### [ABOUT THIS EXERCISE]
What lines below include the word "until"? Copy each one.

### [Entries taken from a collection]
============

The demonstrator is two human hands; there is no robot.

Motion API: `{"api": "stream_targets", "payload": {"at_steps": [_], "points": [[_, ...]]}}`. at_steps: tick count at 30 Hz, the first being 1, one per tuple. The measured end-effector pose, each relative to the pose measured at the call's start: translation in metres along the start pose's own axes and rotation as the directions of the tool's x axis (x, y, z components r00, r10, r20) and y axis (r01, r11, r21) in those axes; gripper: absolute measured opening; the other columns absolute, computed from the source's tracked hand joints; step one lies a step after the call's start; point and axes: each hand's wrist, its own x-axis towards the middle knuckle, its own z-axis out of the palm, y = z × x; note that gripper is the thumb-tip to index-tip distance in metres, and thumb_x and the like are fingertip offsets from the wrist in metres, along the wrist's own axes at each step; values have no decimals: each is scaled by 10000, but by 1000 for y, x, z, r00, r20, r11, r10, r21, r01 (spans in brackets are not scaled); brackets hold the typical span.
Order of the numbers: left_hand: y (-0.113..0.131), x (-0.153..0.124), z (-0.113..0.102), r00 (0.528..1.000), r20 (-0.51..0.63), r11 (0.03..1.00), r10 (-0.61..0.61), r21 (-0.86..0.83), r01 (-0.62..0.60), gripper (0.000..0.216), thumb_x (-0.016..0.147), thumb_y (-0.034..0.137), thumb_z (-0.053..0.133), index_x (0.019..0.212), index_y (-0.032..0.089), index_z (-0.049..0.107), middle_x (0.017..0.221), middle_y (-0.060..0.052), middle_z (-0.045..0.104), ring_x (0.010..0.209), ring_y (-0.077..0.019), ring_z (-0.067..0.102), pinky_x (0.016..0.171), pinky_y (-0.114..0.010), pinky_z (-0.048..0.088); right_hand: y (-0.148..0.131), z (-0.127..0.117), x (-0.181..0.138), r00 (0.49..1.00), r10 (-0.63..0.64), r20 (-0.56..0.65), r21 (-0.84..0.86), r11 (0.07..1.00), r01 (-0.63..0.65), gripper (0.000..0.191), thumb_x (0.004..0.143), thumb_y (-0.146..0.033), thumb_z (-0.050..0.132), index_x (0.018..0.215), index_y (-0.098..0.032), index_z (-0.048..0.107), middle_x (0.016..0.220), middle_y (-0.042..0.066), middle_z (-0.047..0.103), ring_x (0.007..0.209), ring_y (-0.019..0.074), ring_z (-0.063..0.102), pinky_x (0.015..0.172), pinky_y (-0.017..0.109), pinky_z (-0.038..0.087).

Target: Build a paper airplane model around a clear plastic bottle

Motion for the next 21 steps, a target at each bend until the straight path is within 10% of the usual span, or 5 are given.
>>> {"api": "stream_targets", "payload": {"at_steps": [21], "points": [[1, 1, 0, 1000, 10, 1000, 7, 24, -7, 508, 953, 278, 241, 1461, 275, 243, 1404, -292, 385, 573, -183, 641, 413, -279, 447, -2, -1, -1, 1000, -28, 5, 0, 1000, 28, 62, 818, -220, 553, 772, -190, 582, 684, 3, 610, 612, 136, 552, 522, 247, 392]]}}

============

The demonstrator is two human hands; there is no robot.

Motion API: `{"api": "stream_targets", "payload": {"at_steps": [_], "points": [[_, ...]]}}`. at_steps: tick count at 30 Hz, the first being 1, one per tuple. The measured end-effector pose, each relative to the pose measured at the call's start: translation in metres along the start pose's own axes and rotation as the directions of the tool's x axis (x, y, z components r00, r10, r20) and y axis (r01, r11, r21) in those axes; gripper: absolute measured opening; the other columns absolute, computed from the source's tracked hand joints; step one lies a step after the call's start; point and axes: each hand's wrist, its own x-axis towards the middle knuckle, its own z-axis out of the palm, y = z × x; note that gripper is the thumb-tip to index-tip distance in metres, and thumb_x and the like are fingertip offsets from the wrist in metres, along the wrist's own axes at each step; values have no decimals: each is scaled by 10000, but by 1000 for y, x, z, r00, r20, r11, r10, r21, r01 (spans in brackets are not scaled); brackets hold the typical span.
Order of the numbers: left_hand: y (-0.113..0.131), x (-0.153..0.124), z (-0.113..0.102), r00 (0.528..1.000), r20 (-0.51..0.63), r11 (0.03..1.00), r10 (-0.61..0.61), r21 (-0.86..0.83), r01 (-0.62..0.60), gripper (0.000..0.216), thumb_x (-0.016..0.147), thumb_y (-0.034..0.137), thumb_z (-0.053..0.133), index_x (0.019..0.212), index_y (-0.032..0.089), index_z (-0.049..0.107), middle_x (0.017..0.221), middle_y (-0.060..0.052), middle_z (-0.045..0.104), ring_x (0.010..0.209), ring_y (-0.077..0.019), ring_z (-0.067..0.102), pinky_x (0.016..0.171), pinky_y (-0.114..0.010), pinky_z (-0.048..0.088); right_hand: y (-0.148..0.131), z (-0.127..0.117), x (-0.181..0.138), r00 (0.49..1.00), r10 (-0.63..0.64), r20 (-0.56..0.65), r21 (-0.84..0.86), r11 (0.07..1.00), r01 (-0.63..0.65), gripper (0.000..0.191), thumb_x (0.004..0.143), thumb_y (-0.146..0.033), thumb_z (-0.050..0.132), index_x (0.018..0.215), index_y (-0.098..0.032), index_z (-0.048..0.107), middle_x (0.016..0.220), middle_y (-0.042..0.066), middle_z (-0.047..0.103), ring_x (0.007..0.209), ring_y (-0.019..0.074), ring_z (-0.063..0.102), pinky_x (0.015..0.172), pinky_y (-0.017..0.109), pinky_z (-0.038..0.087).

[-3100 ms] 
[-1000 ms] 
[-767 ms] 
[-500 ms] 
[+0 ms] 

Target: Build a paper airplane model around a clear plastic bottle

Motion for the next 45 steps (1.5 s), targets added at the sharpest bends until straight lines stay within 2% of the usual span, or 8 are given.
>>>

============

### [RESULT BELOW]
Motion for the next 21 steps, a target at each bend until the straight path is within 10% of the usual span, or 5 are given.
Motion for the next 45 steps (1.5 s), targets added at the sharpest bends until straight lines stay within 2% of the usual span, or 8 are given.

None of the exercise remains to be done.